Persuader (Page 23)

"Don’t worry," he said.

He used the tip of the iron like a tiny paintbrush and smoothed the blob thinner and thinner. He flicked the tip occasionally to get rid of the excess. He was very delicate. It took him three long minutes but at the end of them he had the whole thing looking pretty much like it had before he arrived. He let it cool a little and then blew hard on it. The new silvery color instantly turned to gray. It was as close to an invisible repair as I had ever seen. Certainly it was better than I could have done myself.

"OK," I said. "Very good. But you’re going to have to do another one. I’m supposed to bring another truck back. We better take a look at that one, too. We’ll meet up in the first northbound rest area after Portsmouth, New Hampshire."

"When?"

"Be there five hours from now."

Duffy and I left him standing there and headed south as fast as I could get the old truck to move. It wouldn’t do much better than seventy. It was shaped like a brick and the wind resistance defeated any attempt to go faster. But seventy was OK. I had a few minutes in hand.

"Did you see his office?" she asked.

"Not yet," I said. "We need to check it out. In fact we need to check out his whole harbor operation."

"We’re working on it," she said. She had to talk loud. The engine noise and gearbox whine were twice as bad at seventy as they had been at fifty. "Fortunately Portland is not too much of a madhouse. It’s only the forty-fourth busiest port in the U.S. About fourteen million tons of imports a year. That’s about a quarter-million tons a week. Beck seems to get about ten of them, two or three containers."

"Does Customs search his stuff?"

"As much as they search anybody’s. Their current hit rate is about two percent. If he gets a hundred and fifty containers a year maybe three of them will be looked at."

"So how is he doing it?"

"He could be playing the odds by limiting the bad stuff to, say, one container in ten. That would bring the effective search rate down to zero-point-two percent. He could last years like that."

"He’s already lasted years. He must be paying somebody off."

She nodded beside me. Said nothing.

"Can you arrange extra scrutiny?" I asked.

"Not without probable cause," she said. "Don’t forget, we’re way off the books here. We need some hard evidence. And the possibility of a payoff makes the whole thing a minefield, anyway. We might approach the wrong official."

We drove on. The engine roared and the suspension swayed. We were passing everything we saw. Now I was watching the mirrors for cops, not tails.

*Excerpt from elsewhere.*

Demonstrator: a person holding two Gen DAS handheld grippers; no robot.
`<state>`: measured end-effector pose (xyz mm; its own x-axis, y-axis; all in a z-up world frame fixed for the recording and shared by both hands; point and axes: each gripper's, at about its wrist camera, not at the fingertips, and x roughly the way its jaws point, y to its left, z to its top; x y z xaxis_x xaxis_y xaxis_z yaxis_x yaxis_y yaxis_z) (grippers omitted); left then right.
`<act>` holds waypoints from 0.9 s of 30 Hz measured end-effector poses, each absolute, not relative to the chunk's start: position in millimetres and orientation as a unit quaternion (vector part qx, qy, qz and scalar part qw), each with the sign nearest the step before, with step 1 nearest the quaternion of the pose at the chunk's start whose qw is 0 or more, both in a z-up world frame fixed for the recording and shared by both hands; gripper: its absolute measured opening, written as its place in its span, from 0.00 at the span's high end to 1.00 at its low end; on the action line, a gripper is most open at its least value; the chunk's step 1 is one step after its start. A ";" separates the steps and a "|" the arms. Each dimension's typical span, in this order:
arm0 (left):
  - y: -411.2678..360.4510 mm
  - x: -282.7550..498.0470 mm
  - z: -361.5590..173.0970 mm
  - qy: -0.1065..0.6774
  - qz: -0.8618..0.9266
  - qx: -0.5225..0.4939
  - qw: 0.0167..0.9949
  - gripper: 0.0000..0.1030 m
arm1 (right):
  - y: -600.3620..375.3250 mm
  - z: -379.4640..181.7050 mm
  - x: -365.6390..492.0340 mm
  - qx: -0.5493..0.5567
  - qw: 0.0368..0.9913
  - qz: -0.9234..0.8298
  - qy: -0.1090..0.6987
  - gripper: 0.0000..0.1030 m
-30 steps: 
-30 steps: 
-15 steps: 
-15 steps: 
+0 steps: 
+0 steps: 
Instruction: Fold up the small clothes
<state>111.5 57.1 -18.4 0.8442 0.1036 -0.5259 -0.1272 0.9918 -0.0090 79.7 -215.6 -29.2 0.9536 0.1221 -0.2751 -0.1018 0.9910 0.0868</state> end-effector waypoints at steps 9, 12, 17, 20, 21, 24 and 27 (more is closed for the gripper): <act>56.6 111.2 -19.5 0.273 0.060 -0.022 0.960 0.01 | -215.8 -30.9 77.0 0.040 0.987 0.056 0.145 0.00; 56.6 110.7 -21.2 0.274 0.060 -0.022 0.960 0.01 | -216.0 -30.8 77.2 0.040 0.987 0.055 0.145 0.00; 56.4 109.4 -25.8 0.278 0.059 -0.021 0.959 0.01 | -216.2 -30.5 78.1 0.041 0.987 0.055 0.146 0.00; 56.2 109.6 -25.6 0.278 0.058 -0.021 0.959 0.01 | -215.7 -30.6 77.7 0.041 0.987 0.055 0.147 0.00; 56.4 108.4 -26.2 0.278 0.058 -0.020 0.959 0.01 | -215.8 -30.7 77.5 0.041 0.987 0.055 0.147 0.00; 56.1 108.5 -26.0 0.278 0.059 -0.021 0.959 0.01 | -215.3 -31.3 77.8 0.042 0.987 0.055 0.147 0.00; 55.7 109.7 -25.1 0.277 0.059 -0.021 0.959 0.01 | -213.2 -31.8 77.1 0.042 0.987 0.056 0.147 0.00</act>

I was guessing that Duffy’s DEA papers would take care of any specific legal problems, but I didn’t want to lose the time it would take for her to have the conversation.

"How did Beck react?" she asked. "First impression?"

"He was puzzled," I said. "And a little resentful. That was my first impression. You notice that Richard Beck wasn’t guarded at school?"

"Safe environment."

"Not really. You could take a kid out of a college, easy as anything. No guards means no danger. I think the bodyguard thing for the trip home was just some kind of a sop to the fact that the kid is paranoid. I think it was purely an indulgence. I don’t think old man Beck can have thought it was really necessary, or he would have provided security at school as well. Or kept him out of school altogether."

"So?"

"So I think there was some kind of a done deal somewhere in the past. As a result of the original kidnap, maybe. Something that guaranteed some kind of stability. Hence no bodyguards in the dorm. Hence Beck’s resentment, like somebody had suddenly broken an agreement."

"You think?"

I nodded at the wheel. "He was surprised, and puzzled, and annoyed. His big question was who?"

"Obvious question."

"But this was a how-dare-they kind of a question. There was attitude in it. Like somebody was out of line. It wasn’t just an inquiry. It was an expression of annoyance at somebody."

"What did you tell him?"

"I described the truck. I described your guys."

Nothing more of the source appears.